Kamehameha I dies in Kailua-Kona on May 8, 1819. Following custom, a new heiau was built as death approached. Custom also demanded that a human sacrifice be made. Kamehameha refused, saying “The men are kapu for the king.” He meant that his son Liholiho would need all the living men he could find to uphold the throne.
Liholiho was proclaimed ruler as Kamehameha ll; Kaʻahumanu, Kamehameha’s favorite wife, was designated Kuhina Nui, Chief Advisor and virtually a co-ruler with Liholiho. The Kapu System was wavering: doubt entered the minds of many regarding the power of their gods represented by the idols in the heiau; Foreign sea captains spoke of more potent gods above; even Kahuna Nui Hewahewa lost his conviction that the old images could kill blasphemers.
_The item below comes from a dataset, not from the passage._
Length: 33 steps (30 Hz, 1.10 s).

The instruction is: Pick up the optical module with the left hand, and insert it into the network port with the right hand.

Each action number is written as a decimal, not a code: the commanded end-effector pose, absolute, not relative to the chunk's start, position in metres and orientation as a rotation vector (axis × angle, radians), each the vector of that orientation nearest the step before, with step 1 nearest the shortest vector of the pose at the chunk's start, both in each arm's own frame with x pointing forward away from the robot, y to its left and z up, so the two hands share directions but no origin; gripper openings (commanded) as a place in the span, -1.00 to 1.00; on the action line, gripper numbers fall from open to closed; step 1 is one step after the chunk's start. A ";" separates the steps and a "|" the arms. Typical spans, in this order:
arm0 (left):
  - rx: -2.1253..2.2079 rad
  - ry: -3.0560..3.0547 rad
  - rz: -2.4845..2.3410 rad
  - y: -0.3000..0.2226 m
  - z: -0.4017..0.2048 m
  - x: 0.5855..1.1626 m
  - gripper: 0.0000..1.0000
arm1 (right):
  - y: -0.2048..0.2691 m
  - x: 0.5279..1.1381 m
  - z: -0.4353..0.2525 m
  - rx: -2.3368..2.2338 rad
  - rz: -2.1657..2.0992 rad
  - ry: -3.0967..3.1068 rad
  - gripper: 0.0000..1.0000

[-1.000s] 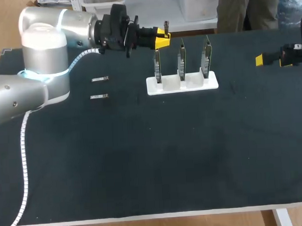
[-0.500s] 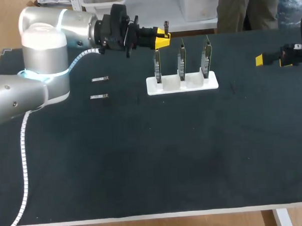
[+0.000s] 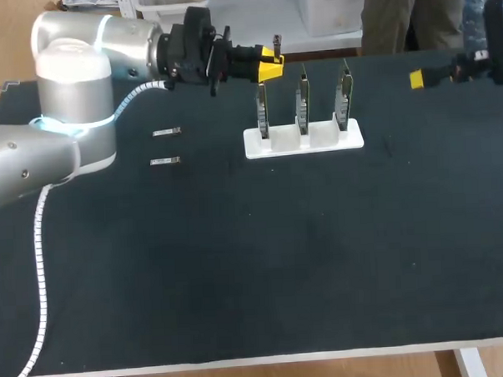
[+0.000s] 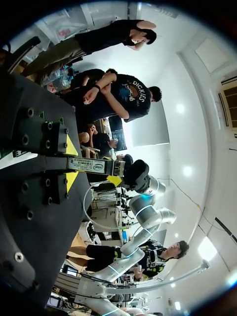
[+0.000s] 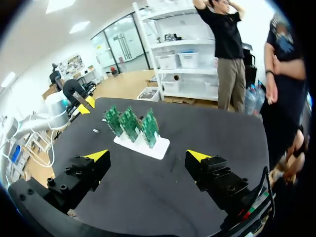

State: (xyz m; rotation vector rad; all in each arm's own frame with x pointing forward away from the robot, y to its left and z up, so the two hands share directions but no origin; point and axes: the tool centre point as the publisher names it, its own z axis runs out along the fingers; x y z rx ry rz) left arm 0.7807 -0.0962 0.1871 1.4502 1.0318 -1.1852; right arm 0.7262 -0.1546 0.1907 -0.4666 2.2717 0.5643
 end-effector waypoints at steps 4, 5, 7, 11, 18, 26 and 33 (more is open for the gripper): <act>1.456 1.030 -1.189 -0.097 0.187 0.783 -1.00 | -0.133 0.749 0.201 -0.576 0.644 2.242 1.00; 1.456 1.030 -1.189 -0.097 0.187 0.783 -1.00 | -0.129 0.750 0.202 -0.589 0.637 2.242 1.00; 1.456 1.030 -1.189 -0.097 0.187 0.783 -1.00 | -0.126 0.753 0.205 -0.610 0.639 2.230 1.00; 1.456 1.030 -1.189 -0.097 0.187 0.783 -1.00 | -0.119 0.765 0.212 -0.650 0.645 2.206 1.00; 1.456 1.030 -1.189 -0.097 0.187 0.783 -1.00 | -0.092 0.774 0.226 -0.805 0.715 2.154 1.00; 1.456 1.030 -1.189 -0.097 0.187 0.783 -1.00 | -0.061 0.770 0.218 -0.914 0.784 2.158 1.00; 1.456 1.030 -1.189 -0.097 0.187 0.783 -1.00 | -0.061 0.770 0.218 -0.914 0.784 2.158 1.00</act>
Keopuolani, Liholiho’s mother, and Kaahumanu took the first step when Keopuolani ate with her younger son Kauikeaouli. Liholiho ordered a public banquet in Kailua the first week of November, 1819, sat at table and ate with women. It symbolized the end of the aikapu, the tabu against men and women eating together. At the end of the meal he ordered all temples and idols destroyed. Kekuaokalani, Liholiho’s cousin upon whom Kamehameha had conferred the duty of defender of the war god Kukailimoku, rebelled. The battle was joined at Kuamoo. Kekuaokalani was killed, his wife Manono as well as she fought by his side, the custom of the old ways. Thereafter the idols were worshipped only in secrecy.
In April the Protestant Missionaries arrive in Kailua-Kona from Boston. Liholiho is in residence. After 4 days of deliberations, Liholiho allows the newcomers to remain in Hawaiʻi for a year.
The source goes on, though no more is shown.